Page MenuHomePhabricator

Record domains on which we get Zotero misses in production so we can identify good places to prioritise writing new translators
Open, MediumPublic40 Estimated Story Points

Event Timeline

Jdforrester-WMF raised the priority of this task from to Needs Triage.
Jdforrester-WMF updated the task description. (Show Details)
Jdforrester-WMF added a subscriber: Jdforrester-WMF.
Restricted Application added a subscriber: Aklapper. · View Herald TranscriptJul 18 2015, 1:08 AM

Which project is this about or who should this be assigned to?

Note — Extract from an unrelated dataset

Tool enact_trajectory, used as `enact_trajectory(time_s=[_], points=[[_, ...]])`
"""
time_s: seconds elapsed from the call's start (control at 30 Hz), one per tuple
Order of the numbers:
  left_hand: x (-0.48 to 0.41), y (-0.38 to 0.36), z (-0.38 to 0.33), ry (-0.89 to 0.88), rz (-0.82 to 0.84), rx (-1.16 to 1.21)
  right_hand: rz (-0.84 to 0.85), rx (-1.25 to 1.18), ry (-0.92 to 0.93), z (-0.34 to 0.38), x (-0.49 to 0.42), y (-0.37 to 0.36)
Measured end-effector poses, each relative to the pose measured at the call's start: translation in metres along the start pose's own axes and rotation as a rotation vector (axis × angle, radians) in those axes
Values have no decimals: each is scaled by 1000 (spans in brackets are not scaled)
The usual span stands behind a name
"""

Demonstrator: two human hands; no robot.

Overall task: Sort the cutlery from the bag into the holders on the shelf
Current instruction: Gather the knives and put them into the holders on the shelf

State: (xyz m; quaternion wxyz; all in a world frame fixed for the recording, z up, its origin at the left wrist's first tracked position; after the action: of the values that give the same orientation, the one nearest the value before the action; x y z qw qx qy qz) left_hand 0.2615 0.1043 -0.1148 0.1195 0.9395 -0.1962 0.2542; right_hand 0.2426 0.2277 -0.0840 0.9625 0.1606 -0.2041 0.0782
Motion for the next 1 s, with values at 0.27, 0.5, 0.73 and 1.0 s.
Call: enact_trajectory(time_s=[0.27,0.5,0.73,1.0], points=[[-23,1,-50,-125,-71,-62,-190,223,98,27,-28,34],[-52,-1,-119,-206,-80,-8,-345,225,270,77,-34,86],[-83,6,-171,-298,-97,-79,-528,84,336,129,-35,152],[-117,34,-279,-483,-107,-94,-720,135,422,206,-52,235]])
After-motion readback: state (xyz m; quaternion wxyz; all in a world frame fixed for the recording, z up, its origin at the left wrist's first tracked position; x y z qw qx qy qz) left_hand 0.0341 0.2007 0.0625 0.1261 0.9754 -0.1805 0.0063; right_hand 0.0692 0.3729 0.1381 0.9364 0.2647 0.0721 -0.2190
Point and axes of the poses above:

Krenair added a subscriber: Krenair.

Zotero... Citoid, I think?

Jdforrester-WMF set Security to None.
Jdforrester-WMF added subscribers: Mvolz, mobrovac.

For now, there is the Citoid dashboard which gives a basic count of hits vs misses. This doesn't help us identifying the missing translators, though.

Mvolz added a comment.Jul 24 2015, 1:00 PM

It's not the exact number of misses though because for each request we try
Zotero twice; a successful Zotero request will include 0 or 1 501 error; an
unsuccessful one, 2 501 errors.

Is this something that we could report using statsd? We could simply report
all the domains which end up being scraped as stats. Not sure if this is
what statsd is for or not though as obviously there will be a lot of unique
domains...would it be better to simply analyze the logs for this info? (If
so, this task is blocked by T102986 which prevents logs from easily being
analysed).

I've had requests in the past to report similar stats (I.e most used DOIs)
or have an RSS feed or similar of all generated citations (like we do with
edits on the wikipedias) but wasn't sure what the best way to do this was.

It's not the exact number of misses though because for each request we try
Zotero twice; a successful Zotero request will include 0 or 1 501 error; an
unsuccessful one, 2 501 errors.

Yup, hence my for now. Even if it were the exact number, it would be quantitative, not qualitative.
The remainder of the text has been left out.